L’assemblage du cadre s’effectue par collage, renforcé par clouage, avec montage de coins (en carton, en contreplaqué ou métalliques) sur la face arrière des angles.
- Assemblez un angle et maintenez le dans une presse d’angle jusqu’à séchage complet de la colle.
- Vérifiez l’équerrage, présentez les deux autres côtés et revérifiez les dimensions avant de terminer le collage des trois derniers angles.
- Après séchage complet, renforcez les angles par clouage à l’aide de pointes tête homme, sur les côtés supérieur et inférieur.
- Masquez complètement la tête des pointes en les enfonçant au chasse-clous, puis en mastiquant.
Le montage d’un châssis s’effectue soit par clouage, soit par de petits ressorts en lyre appelés "tournettes".
- Recouvrez la ligne d’appui entre l’intérieur du cadre et l’extérieur du châssis avec une bande de papier kraft gommé évitez le papier autocollant, qui ne peut s’enlever sans abîmer l’œuvre encadrée.
- Les tournettes dispensent de la bande de masquage et simplifient le démontage du châssis.
Mettre sous verre
La technique du sous-verre s’applique plus particulièrement à toutes les œuvres qui craignent l’exposition à l’air et à la poussière, comme les gravures, les aquarelles, les pastels et les photographies.
Le cadre d’un sous-verre se confectionne comme celui destiné à recevoir une œuvre sur châssis.
- Pour la suspension, tenez compte du poids du verre.
- La rigidité du cadre est plus critique que pour celui destiné à encadrer un châssis qui participe à la tenue de l’ensemble.
Le passe-partout doit être réalisé comme "un cadre dans un cadre", donc avec le même soin que l’encadrement.
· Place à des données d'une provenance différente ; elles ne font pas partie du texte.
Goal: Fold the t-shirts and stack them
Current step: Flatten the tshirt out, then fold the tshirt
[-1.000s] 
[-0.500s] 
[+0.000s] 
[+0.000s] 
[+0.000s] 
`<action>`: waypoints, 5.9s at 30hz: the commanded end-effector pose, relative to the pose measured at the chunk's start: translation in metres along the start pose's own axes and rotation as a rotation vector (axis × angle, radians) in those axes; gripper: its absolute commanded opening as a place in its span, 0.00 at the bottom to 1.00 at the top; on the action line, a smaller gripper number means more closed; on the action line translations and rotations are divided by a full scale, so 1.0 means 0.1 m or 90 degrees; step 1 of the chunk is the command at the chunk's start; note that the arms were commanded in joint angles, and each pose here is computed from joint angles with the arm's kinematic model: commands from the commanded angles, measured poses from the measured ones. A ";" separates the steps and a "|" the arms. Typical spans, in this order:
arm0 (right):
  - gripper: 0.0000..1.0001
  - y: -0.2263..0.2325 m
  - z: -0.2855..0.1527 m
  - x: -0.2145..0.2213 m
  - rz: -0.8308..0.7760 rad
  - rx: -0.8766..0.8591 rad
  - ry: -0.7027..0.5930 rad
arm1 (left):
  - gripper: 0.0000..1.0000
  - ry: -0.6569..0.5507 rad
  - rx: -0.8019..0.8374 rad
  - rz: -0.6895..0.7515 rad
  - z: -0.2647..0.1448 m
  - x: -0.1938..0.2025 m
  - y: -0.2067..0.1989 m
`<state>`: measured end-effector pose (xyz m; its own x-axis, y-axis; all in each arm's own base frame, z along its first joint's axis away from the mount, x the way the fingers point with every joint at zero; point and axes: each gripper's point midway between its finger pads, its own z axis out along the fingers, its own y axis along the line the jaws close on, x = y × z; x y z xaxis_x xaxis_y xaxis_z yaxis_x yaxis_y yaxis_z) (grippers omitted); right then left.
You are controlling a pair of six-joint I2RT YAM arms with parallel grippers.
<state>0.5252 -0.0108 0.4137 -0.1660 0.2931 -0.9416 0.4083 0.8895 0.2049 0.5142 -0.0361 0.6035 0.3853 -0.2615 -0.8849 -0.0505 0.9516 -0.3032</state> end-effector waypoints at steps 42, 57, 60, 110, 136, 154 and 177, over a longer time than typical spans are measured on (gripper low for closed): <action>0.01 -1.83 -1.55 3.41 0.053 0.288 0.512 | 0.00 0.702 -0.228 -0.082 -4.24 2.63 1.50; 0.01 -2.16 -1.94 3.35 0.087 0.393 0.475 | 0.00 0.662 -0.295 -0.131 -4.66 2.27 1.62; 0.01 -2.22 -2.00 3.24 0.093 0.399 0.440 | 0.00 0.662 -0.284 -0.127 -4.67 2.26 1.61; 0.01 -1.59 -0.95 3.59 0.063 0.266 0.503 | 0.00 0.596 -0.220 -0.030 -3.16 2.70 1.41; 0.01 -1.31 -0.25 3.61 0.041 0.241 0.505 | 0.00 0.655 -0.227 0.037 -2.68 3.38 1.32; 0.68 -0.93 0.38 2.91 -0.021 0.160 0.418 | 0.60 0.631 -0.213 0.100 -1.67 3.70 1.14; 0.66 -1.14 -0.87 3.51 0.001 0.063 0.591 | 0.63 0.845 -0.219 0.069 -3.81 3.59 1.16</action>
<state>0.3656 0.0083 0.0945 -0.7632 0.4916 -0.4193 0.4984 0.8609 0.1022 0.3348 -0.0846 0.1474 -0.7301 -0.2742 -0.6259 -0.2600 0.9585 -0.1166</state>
- L’effet décoratif dépend donc à la fois de la nature de l’œuvre encadrée et du style du cadre : un passe-partout large, dans un cadre banal, peut donner beaucoup de relief à un lavis ou une sanguine à fond perdu.
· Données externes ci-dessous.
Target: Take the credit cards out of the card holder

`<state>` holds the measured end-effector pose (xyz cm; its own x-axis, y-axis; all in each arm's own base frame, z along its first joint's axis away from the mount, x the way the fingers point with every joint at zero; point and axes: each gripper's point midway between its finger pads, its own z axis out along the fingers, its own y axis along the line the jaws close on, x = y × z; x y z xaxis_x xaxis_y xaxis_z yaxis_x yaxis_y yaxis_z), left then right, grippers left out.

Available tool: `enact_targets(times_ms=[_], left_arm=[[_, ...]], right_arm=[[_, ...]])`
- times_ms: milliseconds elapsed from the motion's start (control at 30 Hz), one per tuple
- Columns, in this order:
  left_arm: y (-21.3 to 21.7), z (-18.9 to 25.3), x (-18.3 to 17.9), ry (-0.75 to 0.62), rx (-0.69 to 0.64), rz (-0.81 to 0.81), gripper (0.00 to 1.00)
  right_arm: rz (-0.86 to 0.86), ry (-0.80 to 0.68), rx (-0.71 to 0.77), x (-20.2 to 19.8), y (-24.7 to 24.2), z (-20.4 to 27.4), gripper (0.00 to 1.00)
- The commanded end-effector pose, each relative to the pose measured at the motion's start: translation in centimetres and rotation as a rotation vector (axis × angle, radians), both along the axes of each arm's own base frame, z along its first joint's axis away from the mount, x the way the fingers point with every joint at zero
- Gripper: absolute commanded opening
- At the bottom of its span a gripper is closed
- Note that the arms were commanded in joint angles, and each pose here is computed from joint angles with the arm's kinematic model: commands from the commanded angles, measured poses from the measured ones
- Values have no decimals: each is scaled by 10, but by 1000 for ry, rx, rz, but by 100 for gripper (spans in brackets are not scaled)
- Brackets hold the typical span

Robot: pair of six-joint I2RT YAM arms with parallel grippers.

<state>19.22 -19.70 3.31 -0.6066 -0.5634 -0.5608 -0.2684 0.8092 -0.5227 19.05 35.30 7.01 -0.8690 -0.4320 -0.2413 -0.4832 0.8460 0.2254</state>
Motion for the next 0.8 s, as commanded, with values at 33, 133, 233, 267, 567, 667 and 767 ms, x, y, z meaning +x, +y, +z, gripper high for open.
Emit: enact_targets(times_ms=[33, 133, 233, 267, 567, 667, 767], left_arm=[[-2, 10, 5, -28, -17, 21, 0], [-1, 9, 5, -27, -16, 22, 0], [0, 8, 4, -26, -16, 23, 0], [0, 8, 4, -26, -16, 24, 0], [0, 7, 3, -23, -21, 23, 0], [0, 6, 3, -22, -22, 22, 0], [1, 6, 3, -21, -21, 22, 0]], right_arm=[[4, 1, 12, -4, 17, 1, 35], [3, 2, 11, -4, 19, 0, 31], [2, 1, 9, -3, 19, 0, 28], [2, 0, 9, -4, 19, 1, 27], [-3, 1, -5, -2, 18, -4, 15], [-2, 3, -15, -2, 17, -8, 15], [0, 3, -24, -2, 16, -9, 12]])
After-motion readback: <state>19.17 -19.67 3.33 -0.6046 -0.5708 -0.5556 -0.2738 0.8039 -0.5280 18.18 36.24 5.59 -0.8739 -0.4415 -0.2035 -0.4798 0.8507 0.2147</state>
- Les largeurs courantes sont de 5 à 8 cm pour les passe partout étroits et de 10 à 15 cm pour les décors larges, mais toute autre dimension permet d’obtenir un effet spécial.
- L’épaisseur dépend d’abord de la surface du sous-verre : un cadre trop mince derrière une vitre assez importante risque de laisser le milieu de l’œuvre toucher l’intérieur du verre.
- À partir de 4 mm d’épaisseur, le passe-partout doit être biseauté ; il renforce alors l’effet optique de profondeur.
- Un double passe-partout qui superpose deux cadres d’épaisseurs différentes, celui du dessus au moins étant biseauté, élargit l’espace autour de l’œuvre et focalise mieux le regard.
- Le centrage de l’œuvre encadrée n’est pas toujours la meilleure solution : une base plus large permet, par exemple d’abriter un texte ou un titre, mais également de rééquilibrer une œuvre trop chargée en tête.
- La décoration du passe-partout peut tenir un grand rôle dans l’esthétique globale de l’encadrement. Du carton de couleur, ou à décor imprimé, met en valeur une œuvre monocolore (pointe sèche, sanguine, lavis). Une garniture de tissu collé, par exemple en ruban ou passementerie moirée, rehausse l’effet décoratif. Un passe-partout en carton blanc peut être décoré au pochoir ou au tampon avant mise sous verre.